The problem with CA's as it stands is that the Archetype system we have is already functional and outside of some very specific scenarios, finely balanced to the point of Free Archetype being a widely accepted variant, and not a powergaming horror show; when such versatility is available and in line with the other options, it gets fuzzy to find where a CA would be ideal instead of a regular archetype that would offer choices to more classes and thus be useful to a wider audience/more character concepts.

roquepo |
3 people marked this as a favorite. |

I think they will be useful for allowing certain fantasies that are too close to a class to justify making them a class of their own but too focused to work outside a certain class frame. Things like:
1- Urban Ranger/Slayer
2- Godless Cleric/Champion
3- Functional martial Warpriest with diminished spellcasting.
4- Martial, less supportive Alchemist
5- Bloodrager/Skald
6- The already mentioned Synthesist Summoner
I also hope they will allow to pick several class Archetypes as long as they are compatible (similar to 1st ED).
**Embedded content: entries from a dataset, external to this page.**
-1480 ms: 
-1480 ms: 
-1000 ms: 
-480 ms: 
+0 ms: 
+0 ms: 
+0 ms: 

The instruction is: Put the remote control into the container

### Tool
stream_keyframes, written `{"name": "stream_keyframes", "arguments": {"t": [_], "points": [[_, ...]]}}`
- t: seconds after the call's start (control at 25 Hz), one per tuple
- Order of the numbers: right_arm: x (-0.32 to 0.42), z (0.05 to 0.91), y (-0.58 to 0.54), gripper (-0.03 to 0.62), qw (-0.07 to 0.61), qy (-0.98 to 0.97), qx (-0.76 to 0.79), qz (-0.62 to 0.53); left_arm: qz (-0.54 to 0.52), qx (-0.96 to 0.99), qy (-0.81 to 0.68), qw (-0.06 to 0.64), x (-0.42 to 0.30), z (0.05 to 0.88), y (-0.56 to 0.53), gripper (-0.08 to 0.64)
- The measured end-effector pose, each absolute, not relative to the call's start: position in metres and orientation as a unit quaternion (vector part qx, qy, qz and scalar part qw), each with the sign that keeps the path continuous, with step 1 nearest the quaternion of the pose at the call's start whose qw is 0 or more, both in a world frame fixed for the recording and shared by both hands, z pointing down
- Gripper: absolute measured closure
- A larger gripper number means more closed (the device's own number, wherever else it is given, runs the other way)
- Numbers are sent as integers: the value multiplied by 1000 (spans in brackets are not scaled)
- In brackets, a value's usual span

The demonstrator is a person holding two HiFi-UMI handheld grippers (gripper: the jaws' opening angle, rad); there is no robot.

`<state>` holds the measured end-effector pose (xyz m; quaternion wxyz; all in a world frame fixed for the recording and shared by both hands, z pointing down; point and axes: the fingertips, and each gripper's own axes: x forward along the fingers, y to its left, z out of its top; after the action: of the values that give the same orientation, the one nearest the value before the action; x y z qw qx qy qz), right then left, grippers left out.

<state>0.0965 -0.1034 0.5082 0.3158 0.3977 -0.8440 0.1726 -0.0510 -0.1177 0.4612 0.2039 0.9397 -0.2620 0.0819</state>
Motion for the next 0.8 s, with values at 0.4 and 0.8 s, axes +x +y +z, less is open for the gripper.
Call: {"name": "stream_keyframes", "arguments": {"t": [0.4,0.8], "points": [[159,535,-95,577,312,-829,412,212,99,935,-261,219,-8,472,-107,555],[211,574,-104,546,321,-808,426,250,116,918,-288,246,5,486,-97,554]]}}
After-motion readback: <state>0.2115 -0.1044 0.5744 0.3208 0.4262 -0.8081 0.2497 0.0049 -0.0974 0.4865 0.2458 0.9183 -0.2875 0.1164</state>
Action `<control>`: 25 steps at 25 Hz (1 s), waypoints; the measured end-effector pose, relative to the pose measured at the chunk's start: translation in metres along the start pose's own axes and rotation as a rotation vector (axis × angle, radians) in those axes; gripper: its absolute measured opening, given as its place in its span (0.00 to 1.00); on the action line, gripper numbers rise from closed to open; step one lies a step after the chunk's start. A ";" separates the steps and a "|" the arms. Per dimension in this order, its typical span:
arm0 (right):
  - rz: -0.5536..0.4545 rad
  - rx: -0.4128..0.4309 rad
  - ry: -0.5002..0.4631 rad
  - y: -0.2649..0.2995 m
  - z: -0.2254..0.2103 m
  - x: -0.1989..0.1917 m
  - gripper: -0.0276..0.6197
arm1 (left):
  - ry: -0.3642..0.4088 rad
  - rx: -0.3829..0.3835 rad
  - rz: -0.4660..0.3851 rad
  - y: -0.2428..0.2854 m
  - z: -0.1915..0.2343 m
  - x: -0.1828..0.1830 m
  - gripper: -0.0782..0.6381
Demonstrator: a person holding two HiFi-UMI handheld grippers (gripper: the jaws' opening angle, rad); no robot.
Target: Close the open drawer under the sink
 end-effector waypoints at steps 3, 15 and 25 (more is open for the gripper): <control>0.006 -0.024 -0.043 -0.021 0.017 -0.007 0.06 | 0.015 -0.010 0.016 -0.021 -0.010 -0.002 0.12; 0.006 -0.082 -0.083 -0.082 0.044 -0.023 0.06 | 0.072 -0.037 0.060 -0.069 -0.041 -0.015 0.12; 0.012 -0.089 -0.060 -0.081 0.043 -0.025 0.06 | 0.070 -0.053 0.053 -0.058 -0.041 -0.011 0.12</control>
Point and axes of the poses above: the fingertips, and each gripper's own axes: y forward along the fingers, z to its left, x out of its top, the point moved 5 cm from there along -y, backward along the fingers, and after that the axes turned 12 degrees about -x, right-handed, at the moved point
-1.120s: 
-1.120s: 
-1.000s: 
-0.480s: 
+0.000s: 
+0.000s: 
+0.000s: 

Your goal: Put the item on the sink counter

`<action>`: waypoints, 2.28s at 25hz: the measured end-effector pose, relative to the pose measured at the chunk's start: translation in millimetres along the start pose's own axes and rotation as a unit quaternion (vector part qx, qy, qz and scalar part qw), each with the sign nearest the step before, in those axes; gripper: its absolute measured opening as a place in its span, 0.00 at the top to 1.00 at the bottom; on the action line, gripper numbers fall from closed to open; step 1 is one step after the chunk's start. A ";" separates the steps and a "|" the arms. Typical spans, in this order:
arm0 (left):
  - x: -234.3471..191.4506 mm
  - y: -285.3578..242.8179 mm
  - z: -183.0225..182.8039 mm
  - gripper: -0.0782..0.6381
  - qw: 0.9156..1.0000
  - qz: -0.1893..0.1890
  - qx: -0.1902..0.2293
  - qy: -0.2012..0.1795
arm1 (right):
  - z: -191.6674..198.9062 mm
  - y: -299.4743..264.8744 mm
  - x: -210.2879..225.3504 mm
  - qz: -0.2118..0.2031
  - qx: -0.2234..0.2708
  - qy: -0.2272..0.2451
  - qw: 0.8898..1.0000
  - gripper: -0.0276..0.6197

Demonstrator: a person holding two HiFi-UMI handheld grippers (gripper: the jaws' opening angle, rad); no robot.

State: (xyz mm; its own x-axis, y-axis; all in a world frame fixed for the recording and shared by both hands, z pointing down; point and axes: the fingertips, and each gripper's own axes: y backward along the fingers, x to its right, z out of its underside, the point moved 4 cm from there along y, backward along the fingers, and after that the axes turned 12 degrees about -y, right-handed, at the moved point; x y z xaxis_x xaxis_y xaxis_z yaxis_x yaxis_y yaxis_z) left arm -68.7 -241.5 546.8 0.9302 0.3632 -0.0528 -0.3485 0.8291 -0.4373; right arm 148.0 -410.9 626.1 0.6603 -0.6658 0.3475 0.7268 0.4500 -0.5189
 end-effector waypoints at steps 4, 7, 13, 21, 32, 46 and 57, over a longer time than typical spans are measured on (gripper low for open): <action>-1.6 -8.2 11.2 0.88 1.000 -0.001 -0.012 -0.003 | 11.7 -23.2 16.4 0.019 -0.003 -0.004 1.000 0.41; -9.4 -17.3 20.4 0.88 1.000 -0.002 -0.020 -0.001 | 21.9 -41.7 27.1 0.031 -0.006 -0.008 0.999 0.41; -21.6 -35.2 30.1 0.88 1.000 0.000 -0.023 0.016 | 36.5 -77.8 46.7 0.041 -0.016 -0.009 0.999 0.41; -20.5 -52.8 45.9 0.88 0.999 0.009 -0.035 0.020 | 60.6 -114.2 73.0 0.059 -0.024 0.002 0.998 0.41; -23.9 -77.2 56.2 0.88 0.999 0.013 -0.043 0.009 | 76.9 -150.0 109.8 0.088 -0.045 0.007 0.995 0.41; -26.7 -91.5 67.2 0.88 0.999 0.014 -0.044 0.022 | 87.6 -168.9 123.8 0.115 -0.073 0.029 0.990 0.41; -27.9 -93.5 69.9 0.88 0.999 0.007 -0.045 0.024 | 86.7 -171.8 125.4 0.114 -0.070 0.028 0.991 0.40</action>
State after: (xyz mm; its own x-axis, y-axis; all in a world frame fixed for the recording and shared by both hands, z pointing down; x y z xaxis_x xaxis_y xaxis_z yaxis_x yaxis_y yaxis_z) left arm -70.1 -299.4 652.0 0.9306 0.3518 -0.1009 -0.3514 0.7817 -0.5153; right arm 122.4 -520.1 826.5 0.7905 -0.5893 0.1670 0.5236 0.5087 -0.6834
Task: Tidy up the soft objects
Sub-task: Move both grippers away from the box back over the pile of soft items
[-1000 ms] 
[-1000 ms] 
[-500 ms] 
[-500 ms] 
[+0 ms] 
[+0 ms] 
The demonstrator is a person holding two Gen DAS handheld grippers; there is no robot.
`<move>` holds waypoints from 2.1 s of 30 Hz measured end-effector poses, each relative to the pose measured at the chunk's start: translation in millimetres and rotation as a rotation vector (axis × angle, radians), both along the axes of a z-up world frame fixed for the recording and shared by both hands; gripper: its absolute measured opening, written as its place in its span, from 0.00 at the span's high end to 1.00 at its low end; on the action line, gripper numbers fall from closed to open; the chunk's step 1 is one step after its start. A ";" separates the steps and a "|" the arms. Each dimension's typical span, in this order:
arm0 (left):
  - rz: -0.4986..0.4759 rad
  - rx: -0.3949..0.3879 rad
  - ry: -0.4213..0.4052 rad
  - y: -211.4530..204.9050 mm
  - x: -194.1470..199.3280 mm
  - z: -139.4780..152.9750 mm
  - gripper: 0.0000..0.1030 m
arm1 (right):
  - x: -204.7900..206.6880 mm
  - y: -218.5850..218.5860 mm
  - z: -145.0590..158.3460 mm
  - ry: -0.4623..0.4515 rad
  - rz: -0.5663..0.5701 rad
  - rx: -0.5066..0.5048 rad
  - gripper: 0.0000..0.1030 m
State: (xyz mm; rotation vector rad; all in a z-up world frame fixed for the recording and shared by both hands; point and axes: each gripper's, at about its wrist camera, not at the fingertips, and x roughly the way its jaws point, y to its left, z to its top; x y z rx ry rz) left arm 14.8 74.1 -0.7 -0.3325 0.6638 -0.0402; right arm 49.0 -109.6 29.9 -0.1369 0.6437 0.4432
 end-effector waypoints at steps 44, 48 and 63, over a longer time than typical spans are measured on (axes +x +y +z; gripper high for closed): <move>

In the same line I hope they retract a little bit and don't make them take up a class feat. At first level you either decide to be a regular Summoner or a Synthesist and that's it.
Besides that, I would also like to see a class archetype for gunslinger to have both expert-legendary crit fishing current gunslinger and a trained-master more reload focused and consistent class. It could work with playtest version of Magus too.

Unicore |

In what significant ways does an urban ranger play differently from an investigator though? Sometimes it seems like names get in the way of character concept.
Like, what about a fury barbarian can't fit the bill for even an urban barbarian?
And is a fighter with Master proficiency in Armor and a very strong sturdy shield that they have lots of feats for using really that massively different a character than one who has legendary proficiency in Armor and master proficiency in weapons?

WatersLethe |
5 people marked this as a favorite. |

I am personally EXTREMELY interested in a Witch archetype that de-emphasizes patrons and familiar, and goes hard for hex cantrips and the Occult spell list.
I staunchly opposed the Witch becoming "the familiar class", and I hoped Patrons would be a means of accessing more power, not the entire shebang.